Can Technical Solutions Resolve Adaptive Challenges?

As I wrote in an earlier post, some problems churches face are adaptive.  They are adaptive problems because no one yet knows the solution to the problem.

Photo by BiblioArchives (Creative Commons)Photo by BiblioArchives (Creative Commons)

Technical Challenges

Technical challenges, on the other hand, are problems for which one already knows the solution.  Heifetz and Linsky, in Leadership on the Line, say that such challenges “are technical in the sense that we know already how to respond to them.”

For instance, what if a church is running out of parking space?  Is that a technical or adaptive challenge?  Well, it’s technical because this kind of problem is not new and solutions to this problem have been found in the past.  The solution might be to rent space from an adjoining business that goes unused on the weekends.

This is a technical solution to a technical challenge because it is a solution that has been shown to work for this kind of problem in the past.  It doesn’t require a church to make major adjustments in its ministry or philosophy.  It’s a technical challenge because the appropriate response is already known.

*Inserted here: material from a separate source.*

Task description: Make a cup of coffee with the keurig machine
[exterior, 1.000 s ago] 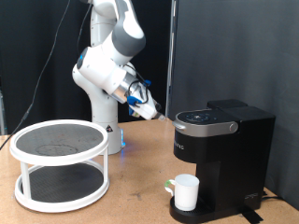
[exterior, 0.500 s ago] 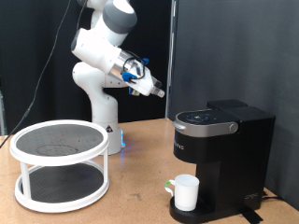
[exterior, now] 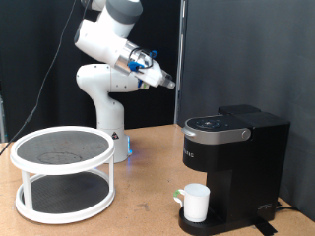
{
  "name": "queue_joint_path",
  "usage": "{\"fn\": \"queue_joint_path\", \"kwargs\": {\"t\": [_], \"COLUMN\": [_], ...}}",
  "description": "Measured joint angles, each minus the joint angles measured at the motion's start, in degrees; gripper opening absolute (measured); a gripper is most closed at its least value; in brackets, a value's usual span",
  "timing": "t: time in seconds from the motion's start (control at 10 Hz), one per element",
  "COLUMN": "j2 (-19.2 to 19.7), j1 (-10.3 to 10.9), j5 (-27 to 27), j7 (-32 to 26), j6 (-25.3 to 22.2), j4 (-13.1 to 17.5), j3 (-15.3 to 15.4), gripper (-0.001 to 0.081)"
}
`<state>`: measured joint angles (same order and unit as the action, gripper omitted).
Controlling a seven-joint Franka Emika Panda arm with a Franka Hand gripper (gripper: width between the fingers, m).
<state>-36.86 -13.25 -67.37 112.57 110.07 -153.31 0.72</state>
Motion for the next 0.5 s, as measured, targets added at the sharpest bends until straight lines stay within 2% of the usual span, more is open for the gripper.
{"fn": "queue_joint_path", "kwargs": {"t": [0.1,0.3,0.5], "j2": [0.4,2.0,4.6], "j1": [-0.2,-1.4,-2.5], "j5": [4.0,17.8,31.2], "j7": [0.5,6.4,7.4], "j6": [1.7,3.2,3.8], "j4": [2.0,7.1,12.5], "j3": [1.9,6.9,10.9], "gripper": [0.0734,0.0734,0.0734]}}
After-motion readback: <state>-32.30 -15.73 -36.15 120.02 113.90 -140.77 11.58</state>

But here’s where the problem comes up...

Applying Technical Solutions to Adaptive Challenges

Sometimes churches apply technical solutions to adaptive challenges.  A technical solution, however, is not a useful response to an adaptive challenge; it’s only fitting for a technical challenge. 

For example, a church might look at its declining attendance and ask, “What can we do to attract more people to our church?”  They might decide that an upgraded organ will attract new people.  But, guess what?  This is a technical solution to an adaptive challenge.  On the other hand, they might decide that replacing traditional worship with contemporary worship will attract new members, so it hires a new worship leader and starts a guitar-driven worship band.  Again, this is a technical solution to an adaptive challenge because it fails to address the deeper issue of why people are actually failing to connect with the congregation.

More and more, churches and their leaders need to discover that the challenges they face in this time of discontinuous change are not technical challenges, but adaptive challenges.  They need to recognize that in order to address these challenges, they’re going to have to be open to learning things they’ve never learned before, truly listen to their unchurched neighbors, and experiment with new kinds of ministry.

Has your church or organization ever tried to address an adaptive challenge with a technical solution?  How well did it work?  Did you eventually discover an adaptive solution to the adaptive challenge?